The year is 1969 and the Apollo mission is on its way to the moon. On the one hand, we have the Vietnam War, the protests, life outside the establishment, and Woodstock – the happy habitat of hedonistic hippies. On the other hand, just a few miles away, there’s business as usual for the Jewish families who vacation at Dr. Fogler’s Bungalows, where a daring roast beef sandwich recipe or the arrival of "The Knish Man," "The Ice Cream Man" or "The Blouse Man" are the main events of the day.

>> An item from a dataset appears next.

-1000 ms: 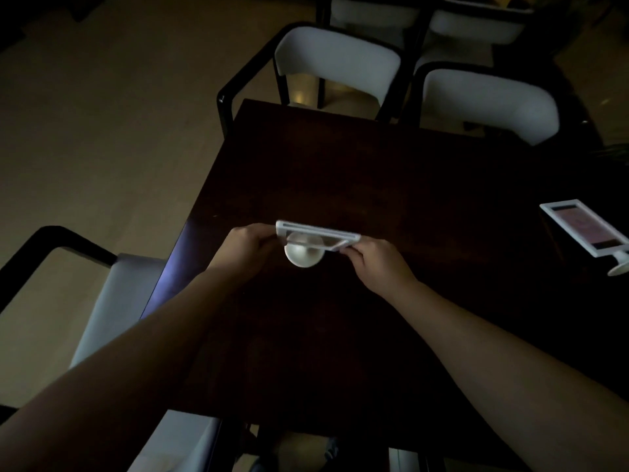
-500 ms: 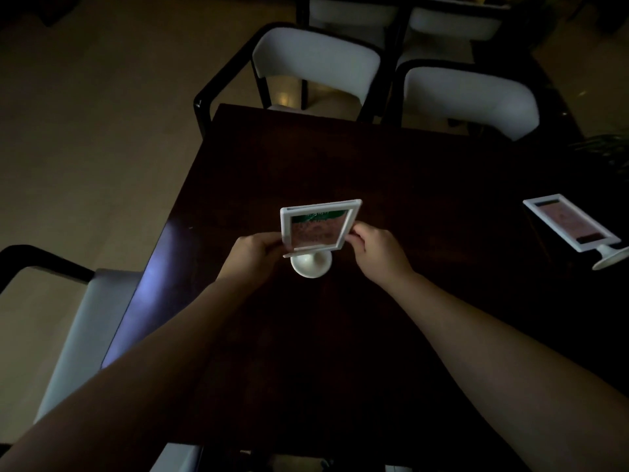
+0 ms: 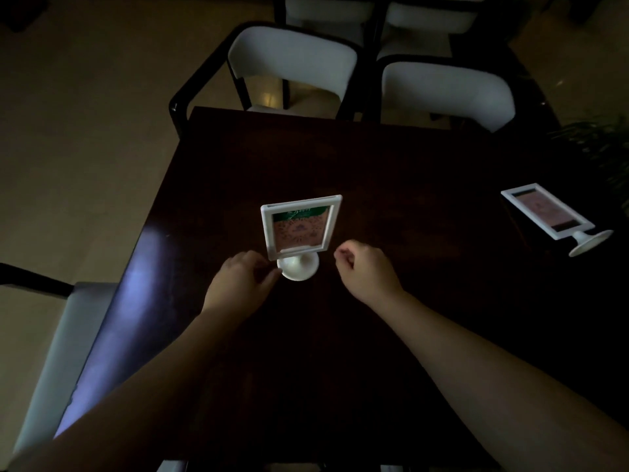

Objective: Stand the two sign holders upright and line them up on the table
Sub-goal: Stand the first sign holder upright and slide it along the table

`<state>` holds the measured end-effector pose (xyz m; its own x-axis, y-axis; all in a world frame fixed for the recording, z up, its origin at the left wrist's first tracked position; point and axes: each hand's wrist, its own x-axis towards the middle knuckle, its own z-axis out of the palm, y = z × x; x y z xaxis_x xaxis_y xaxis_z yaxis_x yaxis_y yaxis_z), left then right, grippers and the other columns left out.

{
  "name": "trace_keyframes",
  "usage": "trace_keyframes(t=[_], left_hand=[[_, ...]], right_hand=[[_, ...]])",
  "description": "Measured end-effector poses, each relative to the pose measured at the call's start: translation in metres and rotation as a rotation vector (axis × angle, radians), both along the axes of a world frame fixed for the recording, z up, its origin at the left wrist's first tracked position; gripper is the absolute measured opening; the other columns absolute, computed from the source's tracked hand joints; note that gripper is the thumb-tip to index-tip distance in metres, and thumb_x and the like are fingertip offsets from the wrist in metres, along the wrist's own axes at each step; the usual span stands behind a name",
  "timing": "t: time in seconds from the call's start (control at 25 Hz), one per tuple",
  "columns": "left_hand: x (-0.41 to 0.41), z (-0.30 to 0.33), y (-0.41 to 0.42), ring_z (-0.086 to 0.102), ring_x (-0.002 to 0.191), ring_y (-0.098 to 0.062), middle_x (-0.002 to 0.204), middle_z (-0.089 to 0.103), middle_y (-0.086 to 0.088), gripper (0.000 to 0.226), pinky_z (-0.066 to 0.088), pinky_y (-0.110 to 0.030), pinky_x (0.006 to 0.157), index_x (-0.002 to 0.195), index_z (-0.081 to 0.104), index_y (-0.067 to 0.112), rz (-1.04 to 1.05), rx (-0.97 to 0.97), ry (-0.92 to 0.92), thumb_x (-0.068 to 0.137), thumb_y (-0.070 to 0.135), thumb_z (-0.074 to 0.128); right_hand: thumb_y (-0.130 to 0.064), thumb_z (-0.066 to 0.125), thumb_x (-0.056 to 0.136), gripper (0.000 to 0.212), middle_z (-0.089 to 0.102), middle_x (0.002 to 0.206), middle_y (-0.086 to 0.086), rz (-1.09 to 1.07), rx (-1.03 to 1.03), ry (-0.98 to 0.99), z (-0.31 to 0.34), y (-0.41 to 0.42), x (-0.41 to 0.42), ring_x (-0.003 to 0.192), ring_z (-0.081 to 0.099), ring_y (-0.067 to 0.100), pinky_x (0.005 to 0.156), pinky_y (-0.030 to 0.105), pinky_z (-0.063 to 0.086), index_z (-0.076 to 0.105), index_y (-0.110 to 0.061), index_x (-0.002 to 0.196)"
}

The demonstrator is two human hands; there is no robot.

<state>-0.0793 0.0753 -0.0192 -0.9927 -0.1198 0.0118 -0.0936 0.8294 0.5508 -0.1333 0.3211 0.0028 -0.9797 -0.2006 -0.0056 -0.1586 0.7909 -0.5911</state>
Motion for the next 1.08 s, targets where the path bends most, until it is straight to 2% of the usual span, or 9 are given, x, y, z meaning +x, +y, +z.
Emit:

But this year there’s a new Blouse Man in town (Viggo Mortensen). He’s a soft-spoken hippie with sensuous moves, blue eyes and a deep understanding of women. He knows how to make them feel wanted, beautiful, still alive. He knows how to silence their insecurities, how to make things better.
The women are often lonesome, sheltered. Their square, faithful husbands have stayed behind to work, to make more money. The children run around without a care in the world. The grandmothers – eyes closed, faint smiles on their lips – savor the quiet beat of a Sinatra song. Unwitnessed and unwhispering, time is passing.
And then, one day there’s Pearl (Diane Lane), with her rebellious, adolescent daughter (Anna Paquin) and her outspoken little boy and laundry and ice cream and the colorful patterns of the fabrics screaming at her from the racks of the new Blouse Man’s van.
Then there’s a love story, a passionate affair that touches Pearl’s heart. And then there’s a choice to be made between wild tenderness and homebound affection. And if rigid rules are shattered, and people are hurt, we know they’ll walk away from it all with a new understanding of their long-lost dreams and desires.
And if Pearl decides to end the affair that opened her eyes to a new way of loving, we know the Blouse Man – with the whole summer sky reflected in his eyes – will understand. For he’s a charmer with a soul made of flowers, and he knows when to let go.